In August 2017, Insys Therapeutics was sued by Arizona Attorney General Mark Brnovich for misleading patients and doctors about the dangers of the drug Subsys, and for lying to insurers about the condition of the patients in a bid to get payment for the drug. He said the firm deceived insurers and pharmaceutical benefit companies into agreeing to pay for the expensive drug by misleading them to believe that the payment request was coming from a doctor's office and not the company making the drug. Brnovich also said those Insys employees misrepresented the medical conditions of the patients, lying that they had breakthrough pain, lying that the patients had tried other medications, and lying that the patients needed the sublingual spray rather than less expensive pills marketed by other firms because they had difficulty swallowing. Insys Therapeutics issued a response to the Arizona filing on their website, stating, in part, that "[t]he allegations contained in the Arizona Attorney General's complaint relate to former employees and physicians that are no longer associated with our Company or our speaker bureau."

In October 2017, Insys founder John Kapoor was arrested in Arizona and charged with RICO conspiracy, conspiracy to commit wire fraud, and conspiracy to violate the anti-kickback law related to Insys' effort to secure prescriptions of Subsys. Kapoor is also alleged to have conspired to defraud health insurance providers.

In December 2018, former Insys CEO Michael Babich agreed to plead guilty to one count of conspiracy and one count of mail fraud, in connection to bribes paid to doctors and their assistants. In April 2019, Alec Burlakoff, the former vice president of sales for Insys, agreed to pay the State of Arizona $9.5 million in a civil settlement with Attorney General Mark Brnovich for his role in the alleged bribery campaign of doctors to prescribe Insys products to patients. Brnovich had accused Burlakoff of operating a program that paid doctors lucrative "speaking fees" in order to encourage them to prescribe more Subsys, Insys' fentanyl-based pain medication. Burlakoff is required to pay the state $5.2 million from the proceeds he made from the operation, as well as $4.3 million in civil penalties. As part of the settlement, Burlakoff agreed to testify against Insys in ongoing litigation and will be permanently banned from advertising or selling any pharmaceutical drugs in Arizona.

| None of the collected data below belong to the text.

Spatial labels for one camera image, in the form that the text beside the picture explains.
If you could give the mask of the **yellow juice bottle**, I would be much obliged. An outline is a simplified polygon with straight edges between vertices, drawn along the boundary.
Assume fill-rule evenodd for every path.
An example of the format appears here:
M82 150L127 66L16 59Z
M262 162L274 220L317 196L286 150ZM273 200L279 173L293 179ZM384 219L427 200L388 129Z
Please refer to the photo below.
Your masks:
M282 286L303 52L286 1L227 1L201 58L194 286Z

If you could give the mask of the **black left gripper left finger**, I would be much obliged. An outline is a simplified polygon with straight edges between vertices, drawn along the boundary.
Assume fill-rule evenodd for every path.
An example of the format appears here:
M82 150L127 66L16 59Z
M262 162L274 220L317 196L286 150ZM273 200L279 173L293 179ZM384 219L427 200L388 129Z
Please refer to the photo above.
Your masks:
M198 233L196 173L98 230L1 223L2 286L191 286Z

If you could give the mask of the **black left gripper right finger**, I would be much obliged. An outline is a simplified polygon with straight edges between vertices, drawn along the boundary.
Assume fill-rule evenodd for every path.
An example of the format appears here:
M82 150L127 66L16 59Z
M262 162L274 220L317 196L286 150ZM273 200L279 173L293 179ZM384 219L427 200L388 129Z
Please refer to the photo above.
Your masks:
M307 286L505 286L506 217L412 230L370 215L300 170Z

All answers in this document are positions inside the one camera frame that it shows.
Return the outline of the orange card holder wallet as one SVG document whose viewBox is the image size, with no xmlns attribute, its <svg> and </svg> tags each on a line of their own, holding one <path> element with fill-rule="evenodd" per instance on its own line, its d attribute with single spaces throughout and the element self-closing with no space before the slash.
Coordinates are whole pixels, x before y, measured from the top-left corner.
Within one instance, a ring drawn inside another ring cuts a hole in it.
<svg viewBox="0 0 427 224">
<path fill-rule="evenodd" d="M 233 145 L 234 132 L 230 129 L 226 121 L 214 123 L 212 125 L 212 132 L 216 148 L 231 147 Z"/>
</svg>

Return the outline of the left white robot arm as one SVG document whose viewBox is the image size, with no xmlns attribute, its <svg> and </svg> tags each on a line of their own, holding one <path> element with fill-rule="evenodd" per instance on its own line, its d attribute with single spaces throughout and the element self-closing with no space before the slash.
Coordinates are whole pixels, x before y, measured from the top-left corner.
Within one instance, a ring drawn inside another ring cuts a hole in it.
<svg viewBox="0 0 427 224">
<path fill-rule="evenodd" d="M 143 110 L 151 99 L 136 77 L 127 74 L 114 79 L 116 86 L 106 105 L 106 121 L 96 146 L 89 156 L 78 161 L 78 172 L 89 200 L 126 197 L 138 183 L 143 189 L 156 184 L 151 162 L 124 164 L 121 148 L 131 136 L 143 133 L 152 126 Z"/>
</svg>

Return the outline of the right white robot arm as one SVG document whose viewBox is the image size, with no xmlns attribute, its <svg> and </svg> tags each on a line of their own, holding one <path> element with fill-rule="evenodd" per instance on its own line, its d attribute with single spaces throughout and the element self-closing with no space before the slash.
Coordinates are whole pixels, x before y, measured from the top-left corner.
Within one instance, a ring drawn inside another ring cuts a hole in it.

On May 2, 2019, a federal jury found top executives of Insys Therapeutics guilty of racketeering charges. The jury, after deliberating for 15 days, issued guilty verdicts against the company's founder, the one-time billionaire John Kapoor, and four former executives, finding they had conspired to fuel sales of its highly potent drug, Subsys, by not only bribing doctors to prescribe its product but also by misleading insurers about patients' need for the drug. Other Insys employees also found guilty included Richard M. Simon, former national director of sales; Sunrise Lee, regional sales director; Joseph A. Rowan, regional sales director; and Michael J. Gurry, former vice president of managed markets. In June 2019, Insys Therapeutics agreed to pay $225 million to settle the federal government's criminal and civil investigations into the company's marketing practices. In January 2020, Kapoor was sentenced by a federal court to five and a half years in prison.

Insys filed for bankruptcy in Delaware Bankruptcy Court on June 10, 2019. Andrew Long, the company's CEO, claimed the company was struggling due to extensive litigation and declining revenues relating to its Subsys product. The bankruptcy filing came just 10 days after the company reached a settlement with the U.S. Justice Department. The U.S. government agreed to accept an unsecured claim of $190 million in the case.